The synthesis path of body is:
The above-mentioned 2-of the present invention [2-(2,4 difluorobenzene base) pi-allyl]-1, the synthetic method of 3-diethyl malonate, step
(1) particularly as follows: by 2-chloromethyl expoxy propane and 1,3-difluorobenzene is mix homogeneously at 4~-5 DEG C, the most in batches
Add catalyst, add and react 5-12 hour under rear room temperature;Then reaction system is warmed up to 45-70 DEG C of continuation reaction 2-4 hour;
After completion of the reaction, at 4~-5 DEG C, reaction system mixture is joined in hydrochloric acid solution, make with dichloromethane after stirring
Extract 2-4 time for extractant, merge the dichloromethane layer of extraction every time, use saturated NaHCO the most successively3Solution, water, saturated food
Saline washs;The organic layer (dichloromethane layer) obtained uses anhydrous Na2SO4Dried filtration, obtains oily after removing dichloromethane and produces
Thing 2-(2,4 difluorobenzene base)-1-chloro-3-propanol.

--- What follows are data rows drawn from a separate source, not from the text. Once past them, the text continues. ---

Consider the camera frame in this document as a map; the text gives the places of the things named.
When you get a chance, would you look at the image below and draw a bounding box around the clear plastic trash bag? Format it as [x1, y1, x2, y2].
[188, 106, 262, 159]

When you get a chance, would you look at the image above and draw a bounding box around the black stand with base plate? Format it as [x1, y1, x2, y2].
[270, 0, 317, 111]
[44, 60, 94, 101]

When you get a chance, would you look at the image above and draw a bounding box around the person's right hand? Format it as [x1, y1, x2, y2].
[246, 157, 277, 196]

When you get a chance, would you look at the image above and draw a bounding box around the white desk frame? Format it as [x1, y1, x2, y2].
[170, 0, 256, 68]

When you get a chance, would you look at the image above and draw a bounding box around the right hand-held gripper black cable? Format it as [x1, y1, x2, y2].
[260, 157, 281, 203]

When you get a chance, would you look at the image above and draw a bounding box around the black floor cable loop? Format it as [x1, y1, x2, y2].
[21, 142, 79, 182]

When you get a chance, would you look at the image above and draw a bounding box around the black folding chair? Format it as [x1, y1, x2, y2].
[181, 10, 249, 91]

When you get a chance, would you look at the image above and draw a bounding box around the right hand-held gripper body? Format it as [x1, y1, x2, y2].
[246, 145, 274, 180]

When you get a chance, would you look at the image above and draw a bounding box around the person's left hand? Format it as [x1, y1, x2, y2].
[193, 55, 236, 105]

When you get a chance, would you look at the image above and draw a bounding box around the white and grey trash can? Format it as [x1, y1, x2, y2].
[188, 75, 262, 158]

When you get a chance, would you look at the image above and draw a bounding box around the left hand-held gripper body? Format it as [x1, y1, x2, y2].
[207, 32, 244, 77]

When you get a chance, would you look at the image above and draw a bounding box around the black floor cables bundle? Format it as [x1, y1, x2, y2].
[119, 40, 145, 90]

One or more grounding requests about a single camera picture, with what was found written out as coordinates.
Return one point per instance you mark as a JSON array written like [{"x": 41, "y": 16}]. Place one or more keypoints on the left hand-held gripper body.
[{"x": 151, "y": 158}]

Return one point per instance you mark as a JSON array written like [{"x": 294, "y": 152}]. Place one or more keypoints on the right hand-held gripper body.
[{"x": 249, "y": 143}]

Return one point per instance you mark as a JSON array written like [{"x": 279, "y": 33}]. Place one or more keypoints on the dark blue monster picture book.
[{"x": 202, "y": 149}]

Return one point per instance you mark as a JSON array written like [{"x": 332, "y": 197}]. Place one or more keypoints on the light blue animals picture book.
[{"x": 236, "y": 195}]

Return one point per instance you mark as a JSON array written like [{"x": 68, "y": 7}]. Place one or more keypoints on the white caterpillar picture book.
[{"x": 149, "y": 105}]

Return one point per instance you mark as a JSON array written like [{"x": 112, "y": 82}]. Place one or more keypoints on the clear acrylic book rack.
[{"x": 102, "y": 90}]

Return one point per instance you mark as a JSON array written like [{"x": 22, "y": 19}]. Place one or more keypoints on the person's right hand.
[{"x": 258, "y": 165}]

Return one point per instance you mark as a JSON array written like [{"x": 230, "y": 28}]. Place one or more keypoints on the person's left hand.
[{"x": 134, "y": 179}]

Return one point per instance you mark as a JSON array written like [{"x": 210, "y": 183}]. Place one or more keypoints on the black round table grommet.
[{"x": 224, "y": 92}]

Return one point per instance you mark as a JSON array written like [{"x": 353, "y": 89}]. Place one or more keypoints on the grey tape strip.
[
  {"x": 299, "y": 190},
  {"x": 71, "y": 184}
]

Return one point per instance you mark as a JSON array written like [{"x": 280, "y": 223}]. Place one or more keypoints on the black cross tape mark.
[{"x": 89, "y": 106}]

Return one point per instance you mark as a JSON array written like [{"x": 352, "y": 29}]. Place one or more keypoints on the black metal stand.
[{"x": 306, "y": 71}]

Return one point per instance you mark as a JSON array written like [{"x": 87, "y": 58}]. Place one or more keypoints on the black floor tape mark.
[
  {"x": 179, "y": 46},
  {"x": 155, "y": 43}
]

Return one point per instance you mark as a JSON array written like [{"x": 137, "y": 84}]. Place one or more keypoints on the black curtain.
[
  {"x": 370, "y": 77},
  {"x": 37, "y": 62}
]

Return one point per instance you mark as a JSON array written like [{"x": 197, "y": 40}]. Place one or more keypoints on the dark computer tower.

2-chloromethyl expoxy propane in step of the present invention (1), 1, the mol ratio of 3-difluorobenzene and catalyst is: 1~1.2:
1:1~1.2;It is preferably 1:1:1;Catalyst can be the one in the lewis acids such as aluminum chloride, zinc chloride, ferric chloride,
It can also be concentrated sulphuric acid.
Being dividedly in some parts catalyst 3-6 can be divided into criticize addition described in concrete steps of the present invention (1), this operation can have
Effect prevents reactant mixture excessively thickness, it is difficult to the appearance of the problems such as stirring.
In concrete steps of the present invention (1), hydrochloric acid solution is the hydrochloric acid solution of 2mol/l concentration, and the consumption of hydrochloric acid solution is with 2-
Chloromethyl expoxy propane meter, 2-chloromethyl expoxy propane molar concentration in hydrochloric acid solution be 0.05-0.2mol/100ml (i.e.
The 2-chloromethyl expoxy propane of 100ml hydrochloric acid solution correspondence 0.05-0.2mol), preferably 0.1mol/100ml.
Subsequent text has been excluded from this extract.